How to complete this task – Copy out every line of the records in which "gripper" can be found.

Task input –
—————

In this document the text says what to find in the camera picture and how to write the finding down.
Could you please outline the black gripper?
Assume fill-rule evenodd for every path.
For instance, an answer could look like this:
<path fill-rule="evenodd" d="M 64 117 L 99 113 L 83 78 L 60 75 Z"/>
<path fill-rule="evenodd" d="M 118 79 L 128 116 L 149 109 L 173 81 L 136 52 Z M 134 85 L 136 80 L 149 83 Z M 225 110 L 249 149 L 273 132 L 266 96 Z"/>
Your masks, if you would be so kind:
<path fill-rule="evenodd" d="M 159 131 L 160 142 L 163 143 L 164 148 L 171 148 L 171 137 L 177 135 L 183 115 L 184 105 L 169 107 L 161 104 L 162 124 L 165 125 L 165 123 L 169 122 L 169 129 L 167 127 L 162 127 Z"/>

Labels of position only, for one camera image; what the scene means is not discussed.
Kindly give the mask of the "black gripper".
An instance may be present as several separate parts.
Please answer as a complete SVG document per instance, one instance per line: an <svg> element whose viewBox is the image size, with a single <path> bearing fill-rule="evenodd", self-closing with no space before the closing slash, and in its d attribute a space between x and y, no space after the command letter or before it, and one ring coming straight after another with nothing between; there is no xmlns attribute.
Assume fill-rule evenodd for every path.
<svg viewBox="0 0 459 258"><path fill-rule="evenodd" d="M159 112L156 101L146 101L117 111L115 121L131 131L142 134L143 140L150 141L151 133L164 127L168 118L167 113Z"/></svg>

—————

Answer box –
Could you please outline the black gripper?
Kindly give the mask of the "black gripper".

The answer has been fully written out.